START Recorded information

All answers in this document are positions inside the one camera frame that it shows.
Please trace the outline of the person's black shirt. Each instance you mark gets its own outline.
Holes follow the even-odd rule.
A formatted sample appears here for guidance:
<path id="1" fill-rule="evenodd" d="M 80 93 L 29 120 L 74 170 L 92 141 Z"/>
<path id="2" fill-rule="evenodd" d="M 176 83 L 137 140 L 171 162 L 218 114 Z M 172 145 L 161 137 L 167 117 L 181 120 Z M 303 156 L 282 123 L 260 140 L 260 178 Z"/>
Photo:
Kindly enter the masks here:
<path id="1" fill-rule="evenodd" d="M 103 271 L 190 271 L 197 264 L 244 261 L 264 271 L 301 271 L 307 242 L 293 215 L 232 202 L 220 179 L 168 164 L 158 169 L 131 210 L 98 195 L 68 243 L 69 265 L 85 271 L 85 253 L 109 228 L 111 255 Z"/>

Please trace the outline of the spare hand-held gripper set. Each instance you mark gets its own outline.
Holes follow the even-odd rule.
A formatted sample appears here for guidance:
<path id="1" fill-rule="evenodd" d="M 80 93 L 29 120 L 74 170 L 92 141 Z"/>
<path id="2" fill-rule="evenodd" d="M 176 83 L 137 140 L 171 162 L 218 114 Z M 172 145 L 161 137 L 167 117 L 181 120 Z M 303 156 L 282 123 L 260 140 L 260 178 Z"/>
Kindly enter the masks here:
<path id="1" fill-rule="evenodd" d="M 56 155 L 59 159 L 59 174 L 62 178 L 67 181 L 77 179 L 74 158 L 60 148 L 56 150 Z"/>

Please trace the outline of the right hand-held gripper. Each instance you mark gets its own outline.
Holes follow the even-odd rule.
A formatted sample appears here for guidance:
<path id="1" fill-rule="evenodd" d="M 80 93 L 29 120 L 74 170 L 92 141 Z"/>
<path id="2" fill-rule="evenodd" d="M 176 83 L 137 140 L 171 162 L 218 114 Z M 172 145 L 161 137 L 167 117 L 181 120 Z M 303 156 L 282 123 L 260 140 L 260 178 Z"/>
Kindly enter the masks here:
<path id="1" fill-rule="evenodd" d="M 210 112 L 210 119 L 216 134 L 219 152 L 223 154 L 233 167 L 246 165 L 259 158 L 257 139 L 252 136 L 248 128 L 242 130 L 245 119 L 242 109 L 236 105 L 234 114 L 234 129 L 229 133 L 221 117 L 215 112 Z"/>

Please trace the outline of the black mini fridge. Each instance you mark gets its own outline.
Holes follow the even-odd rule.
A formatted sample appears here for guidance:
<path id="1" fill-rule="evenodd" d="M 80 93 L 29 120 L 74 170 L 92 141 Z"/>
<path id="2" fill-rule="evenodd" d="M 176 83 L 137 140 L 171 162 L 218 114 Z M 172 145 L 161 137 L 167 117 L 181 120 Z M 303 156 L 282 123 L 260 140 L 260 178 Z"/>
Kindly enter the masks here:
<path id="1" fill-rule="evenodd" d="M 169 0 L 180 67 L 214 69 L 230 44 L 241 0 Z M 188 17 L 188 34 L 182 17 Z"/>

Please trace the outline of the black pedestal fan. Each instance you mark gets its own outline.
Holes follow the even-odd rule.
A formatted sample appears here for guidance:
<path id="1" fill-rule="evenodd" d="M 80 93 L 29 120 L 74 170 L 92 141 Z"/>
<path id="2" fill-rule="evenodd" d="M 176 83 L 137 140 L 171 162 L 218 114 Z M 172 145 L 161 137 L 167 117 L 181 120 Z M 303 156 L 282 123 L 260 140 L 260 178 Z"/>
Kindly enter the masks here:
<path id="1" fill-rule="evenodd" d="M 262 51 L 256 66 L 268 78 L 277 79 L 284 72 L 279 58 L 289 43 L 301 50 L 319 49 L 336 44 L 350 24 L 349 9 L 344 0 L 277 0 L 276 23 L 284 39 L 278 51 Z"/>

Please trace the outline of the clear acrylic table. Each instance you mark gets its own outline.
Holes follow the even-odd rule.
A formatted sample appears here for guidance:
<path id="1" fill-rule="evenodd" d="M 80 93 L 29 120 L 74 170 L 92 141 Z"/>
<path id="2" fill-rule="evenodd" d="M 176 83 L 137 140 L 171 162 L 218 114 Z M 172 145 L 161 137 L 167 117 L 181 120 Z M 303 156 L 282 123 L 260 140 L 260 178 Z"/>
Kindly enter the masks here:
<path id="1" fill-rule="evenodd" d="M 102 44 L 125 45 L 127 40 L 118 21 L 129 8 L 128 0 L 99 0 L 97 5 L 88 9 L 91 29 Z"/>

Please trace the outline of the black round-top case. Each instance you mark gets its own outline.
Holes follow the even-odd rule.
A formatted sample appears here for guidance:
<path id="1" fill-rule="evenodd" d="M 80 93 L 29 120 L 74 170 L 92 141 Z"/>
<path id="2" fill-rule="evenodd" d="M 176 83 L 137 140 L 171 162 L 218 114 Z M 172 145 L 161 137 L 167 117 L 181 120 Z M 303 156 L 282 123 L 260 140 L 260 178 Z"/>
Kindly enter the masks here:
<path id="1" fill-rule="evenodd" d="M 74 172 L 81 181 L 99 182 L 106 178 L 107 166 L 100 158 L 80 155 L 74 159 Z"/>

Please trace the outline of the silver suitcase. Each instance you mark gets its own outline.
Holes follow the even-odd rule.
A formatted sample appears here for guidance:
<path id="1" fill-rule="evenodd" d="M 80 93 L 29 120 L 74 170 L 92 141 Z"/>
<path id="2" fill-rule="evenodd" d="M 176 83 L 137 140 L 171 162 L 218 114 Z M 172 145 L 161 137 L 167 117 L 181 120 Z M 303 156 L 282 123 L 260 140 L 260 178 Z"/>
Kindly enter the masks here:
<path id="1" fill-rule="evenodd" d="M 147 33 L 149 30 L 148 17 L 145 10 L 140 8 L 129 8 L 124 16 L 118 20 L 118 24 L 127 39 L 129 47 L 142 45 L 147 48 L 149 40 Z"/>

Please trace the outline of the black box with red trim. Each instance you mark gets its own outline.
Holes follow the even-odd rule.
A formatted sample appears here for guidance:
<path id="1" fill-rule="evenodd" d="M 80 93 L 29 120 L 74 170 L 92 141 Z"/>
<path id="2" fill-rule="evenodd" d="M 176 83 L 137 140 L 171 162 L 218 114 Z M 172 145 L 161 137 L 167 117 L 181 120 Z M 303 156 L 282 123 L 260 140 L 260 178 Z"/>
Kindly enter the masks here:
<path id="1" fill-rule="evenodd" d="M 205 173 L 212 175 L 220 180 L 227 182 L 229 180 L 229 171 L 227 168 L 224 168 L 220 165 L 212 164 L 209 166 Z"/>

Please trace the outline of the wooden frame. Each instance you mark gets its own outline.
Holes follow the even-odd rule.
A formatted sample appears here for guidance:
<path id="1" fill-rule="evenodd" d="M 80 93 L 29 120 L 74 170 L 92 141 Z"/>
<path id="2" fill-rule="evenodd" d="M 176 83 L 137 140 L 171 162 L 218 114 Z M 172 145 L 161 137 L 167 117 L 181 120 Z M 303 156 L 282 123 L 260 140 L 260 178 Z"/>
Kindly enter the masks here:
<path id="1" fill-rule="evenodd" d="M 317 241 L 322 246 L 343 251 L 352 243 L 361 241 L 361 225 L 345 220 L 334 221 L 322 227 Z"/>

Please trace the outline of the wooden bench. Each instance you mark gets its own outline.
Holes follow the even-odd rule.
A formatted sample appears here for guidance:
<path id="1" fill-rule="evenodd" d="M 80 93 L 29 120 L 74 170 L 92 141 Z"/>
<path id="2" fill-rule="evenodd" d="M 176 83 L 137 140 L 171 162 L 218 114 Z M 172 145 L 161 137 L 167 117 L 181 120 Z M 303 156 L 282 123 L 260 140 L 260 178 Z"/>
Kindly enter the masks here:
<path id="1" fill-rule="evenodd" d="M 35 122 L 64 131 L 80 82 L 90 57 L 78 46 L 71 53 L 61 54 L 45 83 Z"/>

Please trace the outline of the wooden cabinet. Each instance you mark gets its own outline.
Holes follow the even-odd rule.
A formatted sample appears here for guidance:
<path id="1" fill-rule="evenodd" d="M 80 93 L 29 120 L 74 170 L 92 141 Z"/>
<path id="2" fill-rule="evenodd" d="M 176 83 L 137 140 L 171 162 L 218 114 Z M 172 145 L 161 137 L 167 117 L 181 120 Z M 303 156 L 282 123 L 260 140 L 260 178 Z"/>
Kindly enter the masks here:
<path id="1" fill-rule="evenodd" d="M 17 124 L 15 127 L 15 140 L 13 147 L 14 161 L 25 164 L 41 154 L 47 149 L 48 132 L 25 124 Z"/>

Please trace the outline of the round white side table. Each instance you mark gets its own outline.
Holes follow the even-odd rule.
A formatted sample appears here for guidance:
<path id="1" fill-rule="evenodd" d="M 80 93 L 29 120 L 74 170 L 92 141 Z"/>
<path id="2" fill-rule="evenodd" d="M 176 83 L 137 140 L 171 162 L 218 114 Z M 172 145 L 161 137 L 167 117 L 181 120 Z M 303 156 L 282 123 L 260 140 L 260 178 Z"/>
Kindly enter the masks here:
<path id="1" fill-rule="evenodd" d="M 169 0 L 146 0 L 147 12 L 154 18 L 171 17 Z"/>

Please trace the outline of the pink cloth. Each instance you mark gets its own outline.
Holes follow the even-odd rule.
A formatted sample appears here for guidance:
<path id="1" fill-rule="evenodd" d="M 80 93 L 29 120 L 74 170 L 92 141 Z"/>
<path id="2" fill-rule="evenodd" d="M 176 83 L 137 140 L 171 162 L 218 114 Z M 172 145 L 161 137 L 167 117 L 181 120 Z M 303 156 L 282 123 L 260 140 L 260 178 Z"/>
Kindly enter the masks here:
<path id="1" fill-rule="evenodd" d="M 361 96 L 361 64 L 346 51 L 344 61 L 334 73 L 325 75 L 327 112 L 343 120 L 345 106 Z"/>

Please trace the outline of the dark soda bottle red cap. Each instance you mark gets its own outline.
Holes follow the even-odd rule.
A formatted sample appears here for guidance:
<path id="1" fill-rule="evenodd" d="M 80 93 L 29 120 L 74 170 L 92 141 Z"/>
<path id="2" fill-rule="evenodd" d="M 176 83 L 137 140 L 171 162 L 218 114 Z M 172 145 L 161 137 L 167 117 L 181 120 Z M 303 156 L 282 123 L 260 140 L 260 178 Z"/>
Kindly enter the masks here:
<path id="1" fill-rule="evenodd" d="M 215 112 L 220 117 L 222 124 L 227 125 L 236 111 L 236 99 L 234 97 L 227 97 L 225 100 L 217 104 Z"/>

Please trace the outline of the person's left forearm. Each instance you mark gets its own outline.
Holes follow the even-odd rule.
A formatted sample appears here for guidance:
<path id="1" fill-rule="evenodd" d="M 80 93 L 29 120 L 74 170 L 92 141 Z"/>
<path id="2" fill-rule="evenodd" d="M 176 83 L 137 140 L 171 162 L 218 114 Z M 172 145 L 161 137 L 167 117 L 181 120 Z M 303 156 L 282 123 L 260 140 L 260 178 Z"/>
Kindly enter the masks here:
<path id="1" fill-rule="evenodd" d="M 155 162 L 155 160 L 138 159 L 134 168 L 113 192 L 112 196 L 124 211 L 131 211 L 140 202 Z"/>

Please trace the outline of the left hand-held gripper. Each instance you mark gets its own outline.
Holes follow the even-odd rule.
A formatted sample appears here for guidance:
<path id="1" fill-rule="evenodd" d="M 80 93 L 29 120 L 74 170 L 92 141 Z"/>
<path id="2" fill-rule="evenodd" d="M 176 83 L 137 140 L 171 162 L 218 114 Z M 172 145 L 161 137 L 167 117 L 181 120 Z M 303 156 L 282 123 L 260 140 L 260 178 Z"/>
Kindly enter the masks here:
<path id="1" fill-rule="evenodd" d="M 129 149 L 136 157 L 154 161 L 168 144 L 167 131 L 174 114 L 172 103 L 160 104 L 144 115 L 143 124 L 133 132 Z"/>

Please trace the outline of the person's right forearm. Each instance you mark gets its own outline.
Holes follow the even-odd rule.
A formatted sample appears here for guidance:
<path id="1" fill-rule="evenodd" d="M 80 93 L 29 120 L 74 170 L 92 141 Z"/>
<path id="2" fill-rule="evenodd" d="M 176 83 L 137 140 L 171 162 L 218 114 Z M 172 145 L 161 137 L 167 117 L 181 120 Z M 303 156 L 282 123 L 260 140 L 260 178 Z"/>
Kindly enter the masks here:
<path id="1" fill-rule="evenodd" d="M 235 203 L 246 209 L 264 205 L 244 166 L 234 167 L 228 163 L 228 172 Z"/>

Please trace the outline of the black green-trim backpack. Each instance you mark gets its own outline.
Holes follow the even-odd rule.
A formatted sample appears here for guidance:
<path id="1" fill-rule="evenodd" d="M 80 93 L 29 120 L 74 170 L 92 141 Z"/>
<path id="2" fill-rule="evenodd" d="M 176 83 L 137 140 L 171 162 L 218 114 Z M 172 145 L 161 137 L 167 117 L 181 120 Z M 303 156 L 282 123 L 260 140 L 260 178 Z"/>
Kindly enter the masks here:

END Recorded information

Check each line of the entries above for the string "person", and return those that contain it.

Task response:
Please trace the outline of the person's black shirt. Each instance you mark gets its own outline.
Please trace the outline of the person's left forearm. Each instance you mark gets its own outline.
Please trace the outline of the person's right forearm. Each instance you mark gets its own outline.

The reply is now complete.